It’s commonly assumed that when you’re a kid and you’re getting into drugs for the first time that you’re probably going to start by smoking weed and then gradually move onto the harder stuff whilst you’re searching for an even better high. That’s just the way it always seems to go.
However, a new study from the University of New Mexico is looking to challenge this assumption following recent research. They conducted an experiment to test the effectiveness of medicinal marijuana, examining the habits of 125 patients with chronic pain over a five year period, 83 of whom enrolled in a medical cannabis program and 42 others who chose not to smoke marijuana. They found that 34% of those using marijuana stopped using their prescribed medicine altogether, whereas only 2% of those not using it did the same.
Lead author and psychology professor Jacob Miguel Vigil explained what this meant:
Our current opioid epidemic is the leading preventable form of death in the US – killing more people than car accidents and gun violence.
No one has ever died from smoking too much cannabis.

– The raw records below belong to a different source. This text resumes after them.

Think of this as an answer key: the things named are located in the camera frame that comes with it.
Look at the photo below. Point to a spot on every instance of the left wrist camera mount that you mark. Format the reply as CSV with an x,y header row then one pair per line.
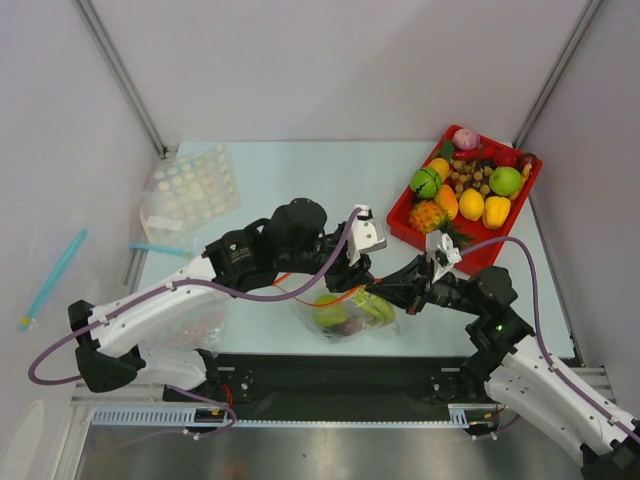
x,y
366,235

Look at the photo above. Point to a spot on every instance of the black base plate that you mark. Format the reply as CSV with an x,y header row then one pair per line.
x,y
342,388

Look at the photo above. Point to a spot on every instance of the toy pineapple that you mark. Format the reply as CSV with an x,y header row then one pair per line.
x,y
427,216

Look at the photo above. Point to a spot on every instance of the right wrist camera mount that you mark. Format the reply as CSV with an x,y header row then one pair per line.
x,y
442,253

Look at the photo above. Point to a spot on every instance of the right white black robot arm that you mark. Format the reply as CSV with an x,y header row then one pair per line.
x,y
515,370

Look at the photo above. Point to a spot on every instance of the clear bag with teal zipper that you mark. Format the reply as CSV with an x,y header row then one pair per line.
x,y
40,277

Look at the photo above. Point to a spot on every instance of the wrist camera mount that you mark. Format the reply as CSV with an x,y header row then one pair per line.
x,y
442,253
366,235

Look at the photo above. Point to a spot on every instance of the green toy watermelon ball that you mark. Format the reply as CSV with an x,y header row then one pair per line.
x,y
425,183

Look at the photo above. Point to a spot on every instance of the green toy apple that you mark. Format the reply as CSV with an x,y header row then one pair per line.
x,y
505,181

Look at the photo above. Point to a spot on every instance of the green toy pear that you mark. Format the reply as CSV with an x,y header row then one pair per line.
x,y
328,310

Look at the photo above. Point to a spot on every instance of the bag of white round stickers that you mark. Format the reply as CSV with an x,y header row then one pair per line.
x,y
192,189

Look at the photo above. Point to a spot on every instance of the red toy chili pepper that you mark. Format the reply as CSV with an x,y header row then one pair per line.
x,y
482,152

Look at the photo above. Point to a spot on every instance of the yellow toy bell pepper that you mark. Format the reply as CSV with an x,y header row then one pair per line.
x,y
496,211

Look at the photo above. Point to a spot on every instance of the clear bag with orange zipper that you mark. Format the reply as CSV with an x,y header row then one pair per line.
x,y
301,307

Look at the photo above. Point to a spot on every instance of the orange toy fruit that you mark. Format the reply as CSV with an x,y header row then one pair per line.
x,y
441,166

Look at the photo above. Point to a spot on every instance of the pink toy onion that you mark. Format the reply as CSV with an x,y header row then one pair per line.
x,y
466,139

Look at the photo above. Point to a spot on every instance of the dark red toy fruit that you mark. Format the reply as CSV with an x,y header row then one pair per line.
x,y
527,160

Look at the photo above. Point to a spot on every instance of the red plastic tray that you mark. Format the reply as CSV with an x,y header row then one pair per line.
x,y
506,156

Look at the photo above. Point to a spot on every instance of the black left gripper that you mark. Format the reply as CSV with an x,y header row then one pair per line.
x,y
347,277

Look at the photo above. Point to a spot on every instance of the yellow toy lemon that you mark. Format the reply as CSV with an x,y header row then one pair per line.
x,y
471,205

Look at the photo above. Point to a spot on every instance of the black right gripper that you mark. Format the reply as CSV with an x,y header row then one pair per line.
x,y
422,286

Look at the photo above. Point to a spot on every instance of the toy green onion leek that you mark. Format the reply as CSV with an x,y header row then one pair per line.
x,y
379,309

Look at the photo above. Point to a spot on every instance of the clear bag teal zipper table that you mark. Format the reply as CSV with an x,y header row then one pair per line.
x,y
183,253

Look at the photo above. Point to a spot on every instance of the orange toy mango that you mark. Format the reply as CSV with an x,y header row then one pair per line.
x,y
446,198

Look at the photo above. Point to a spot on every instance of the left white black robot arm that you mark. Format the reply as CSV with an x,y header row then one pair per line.
x,y
117,349

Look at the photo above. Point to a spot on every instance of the brown toy mushrooms cluster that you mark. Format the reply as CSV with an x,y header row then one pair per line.
x,y
467,175

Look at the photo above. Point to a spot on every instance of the white slotted cable duct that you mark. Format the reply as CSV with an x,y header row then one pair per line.
x,y
160,416

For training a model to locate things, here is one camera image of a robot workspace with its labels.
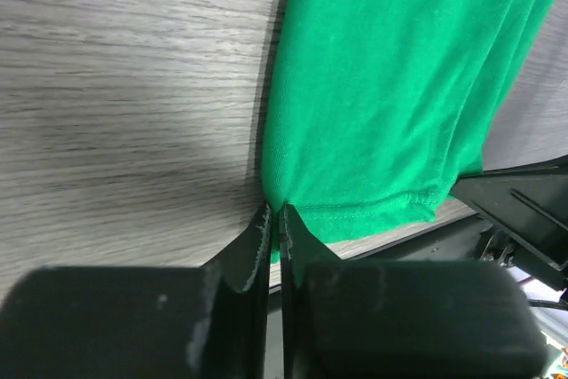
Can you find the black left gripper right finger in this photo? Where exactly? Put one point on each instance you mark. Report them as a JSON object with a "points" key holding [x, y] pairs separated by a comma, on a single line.
{"points": [[400, 319]]}

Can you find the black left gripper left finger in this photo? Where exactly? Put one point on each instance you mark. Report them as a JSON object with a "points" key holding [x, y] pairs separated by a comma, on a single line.
{"points": [[143, 322]]}

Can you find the green t-shirt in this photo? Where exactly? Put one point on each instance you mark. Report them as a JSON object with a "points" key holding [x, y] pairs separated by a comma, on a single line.
{"points": [[377, 107]]}

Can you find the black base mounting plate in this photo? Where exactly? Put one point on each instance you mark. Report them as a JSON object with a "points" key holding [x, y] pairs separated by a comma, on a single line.
{"points": [[519, 219]]}

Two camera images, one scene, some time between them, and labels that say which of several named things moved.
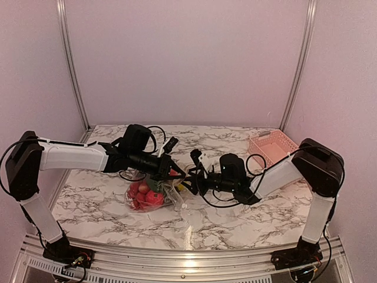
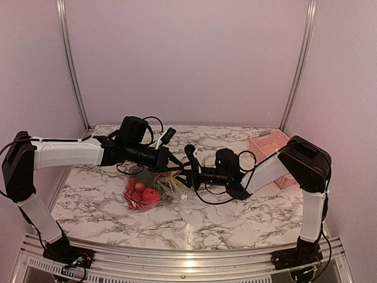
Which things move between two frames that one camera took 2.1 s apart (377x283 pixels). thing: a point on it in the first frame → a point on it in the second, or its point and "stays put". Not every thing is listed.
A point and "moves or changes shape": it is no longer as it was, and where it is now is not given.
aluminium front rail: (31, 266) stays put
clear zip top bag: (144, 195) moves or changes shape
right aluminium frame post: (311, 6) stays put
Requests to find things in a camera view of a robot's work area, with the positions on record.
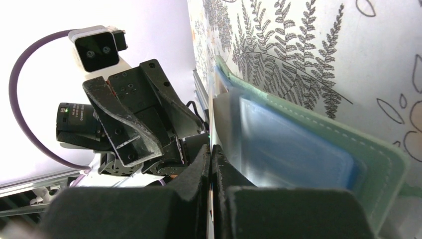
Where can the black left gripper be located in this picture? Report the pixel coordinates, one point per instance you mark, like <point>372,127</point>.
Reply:
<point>136,121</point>

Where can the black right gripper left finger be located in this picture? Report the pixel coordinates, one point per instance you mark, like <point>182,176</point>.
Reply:
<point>177,210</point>

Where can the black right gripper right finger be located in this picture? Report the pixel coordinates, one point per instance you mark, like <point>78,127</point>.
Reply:
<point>242,210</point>

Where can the floral patterned tablecloth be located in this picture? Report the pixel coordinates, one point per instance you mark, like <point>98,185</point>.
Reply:
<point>358,62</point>

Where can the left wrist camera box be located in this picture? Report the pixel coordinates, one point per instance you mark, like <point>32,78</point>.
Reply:
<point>98,47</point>

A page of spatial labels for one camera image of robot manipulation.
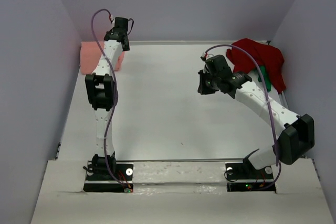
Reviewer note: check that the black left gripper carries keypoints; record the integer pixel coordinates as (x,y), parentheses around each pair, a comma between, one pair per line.
(126,47)

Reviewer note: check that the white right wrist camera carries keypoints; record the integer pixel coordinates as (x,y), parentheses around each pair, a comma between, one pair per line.
(204,57)

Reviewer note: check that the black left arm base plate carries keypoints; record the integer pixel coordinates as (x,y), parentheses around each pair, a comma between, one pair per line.
(104,183)

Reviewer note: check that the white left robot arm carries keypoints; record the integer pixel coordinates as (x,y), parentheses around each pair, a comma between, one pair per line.
(102,94)

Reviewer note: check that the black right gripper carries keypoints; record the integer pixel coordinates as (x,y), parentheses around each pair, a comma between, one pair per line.
(202,88)

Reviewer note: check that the red t shirt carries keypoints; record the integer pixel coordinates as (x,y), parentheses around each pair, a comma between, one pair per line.
(266,56)

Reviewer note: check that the green t shirt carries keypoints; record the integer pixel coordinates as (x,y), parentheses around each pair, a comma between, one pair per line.
(266,78)

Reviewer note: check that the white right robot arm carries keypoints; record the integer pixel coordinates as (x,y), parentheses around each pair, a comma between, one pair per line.
(294,133)

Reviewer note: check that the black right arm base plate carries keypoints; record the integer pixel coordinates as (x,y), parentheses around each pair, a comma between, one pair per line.
(240,178)

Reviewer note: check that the pink t shirt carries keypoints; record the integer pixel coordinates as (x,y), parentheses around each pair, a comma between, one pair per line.
(91,60)

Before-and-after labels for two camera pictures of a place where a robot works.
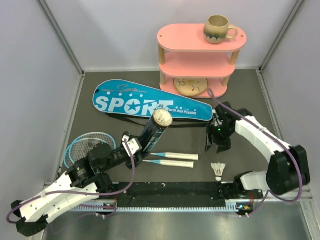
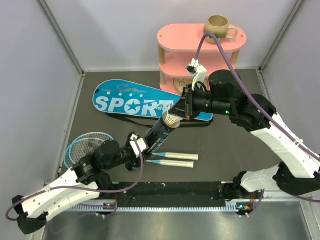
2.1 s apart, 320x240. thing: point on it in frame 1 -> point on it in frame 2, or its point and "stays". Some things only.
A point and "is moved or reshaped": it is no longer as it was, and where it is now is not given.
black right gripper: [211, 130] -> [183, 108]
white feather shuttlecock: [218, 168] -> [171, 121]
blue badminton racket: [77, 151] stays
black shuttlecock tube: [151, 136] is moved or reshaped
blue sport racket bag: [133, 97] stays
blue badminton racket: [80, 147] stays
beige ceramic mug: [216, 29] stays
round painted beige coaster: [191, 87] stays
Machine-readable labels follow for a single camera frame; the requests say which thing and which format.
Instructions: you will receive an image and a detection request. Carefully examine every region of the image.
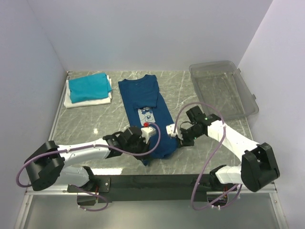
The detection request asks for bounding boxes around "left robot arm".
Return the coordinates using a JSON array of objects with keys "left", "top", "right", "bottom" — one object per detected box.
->
[{"left": 25, "top": 126, "right": 156, "bottom": 192}]

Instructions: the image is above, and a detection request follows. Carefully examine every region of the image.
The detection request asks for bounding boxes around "dark blue t-shirt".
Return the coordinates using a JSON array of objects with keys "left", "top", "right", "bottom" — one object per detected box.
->
[{"left": 118, "top": 74, "right": 178, "bottom": 165}]

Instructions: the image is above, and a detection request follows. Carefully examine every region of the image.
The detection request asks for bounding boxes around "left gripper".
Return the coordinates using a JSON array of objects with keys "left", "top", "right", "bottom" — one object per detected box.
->
[{"left": 125, "top": 135, "right": 151, "bottom": 160}]

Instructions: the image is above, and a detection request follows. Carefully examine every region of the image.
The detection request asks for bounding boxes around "clear plastic bin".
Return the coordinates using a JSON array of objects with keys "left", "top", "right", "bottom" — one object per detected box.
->
[{"left": 189, "top": 61, "right": 259, "bottom": 120}]

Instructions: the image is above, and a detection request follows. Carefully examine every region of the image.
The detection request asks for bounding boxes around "black base beam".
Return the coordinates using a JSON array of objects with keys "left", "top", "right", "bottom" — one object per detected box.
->
[{"left": 67, "top": 174, "right": 234, "bottom": 206}]

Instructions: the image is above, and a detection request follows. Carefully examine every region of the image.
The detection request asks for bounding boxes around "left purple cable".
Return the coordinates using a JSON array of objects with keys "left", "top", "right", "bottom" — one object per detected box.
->
[{"left": 15, "top": 122, "right": 162, "bottom": 212}]

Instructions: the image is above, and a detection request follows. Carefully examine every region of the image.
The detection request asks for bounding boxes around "teal folded t-shirt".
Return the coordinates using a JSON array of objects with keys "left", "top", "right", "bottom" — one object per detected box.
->
[{"left": 68, "top": 73, "right": 112, "bottom": 104}]

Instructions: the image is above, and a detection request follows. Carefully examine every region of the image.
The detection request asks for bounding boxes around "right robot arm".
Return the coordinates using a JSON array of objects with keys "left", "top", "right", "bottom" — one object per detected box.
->
[{"left": 166, "top": 106, "right": 280, "bottom": 192}]

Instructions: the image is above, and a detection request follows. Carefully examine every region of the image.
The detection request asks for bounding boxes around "white folded t-shirt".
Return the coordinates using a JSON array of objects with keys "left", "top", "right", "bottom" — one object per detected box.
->
[{"left": 64, "top": 76, "right": 112, "bottom": 108}]

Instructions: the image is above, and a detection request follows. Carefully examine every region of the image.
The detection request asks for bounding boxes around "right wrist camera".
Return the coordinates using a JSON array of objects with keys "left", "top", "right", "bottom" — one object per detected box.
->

Therefore, the relative safety and efficacy of using cannabis in comparison to that of other scheduled medications should be taken by the health providers and legislators.
The potential for addiction and health risks associated with [prescription] drugs costs patients and healthcare systems gravely due to side-effects like dependency and overdose.
The guy has got a point there for real. Just look at what happened to Prince. The sooner more studies like this are performed and medicinal marijuana can be allowed for general practice, the better.
People are even manufacturing it without THC now, so everyone who moans about people just wanting to get high can bore off as well. Just accept it, it makes perfect sense.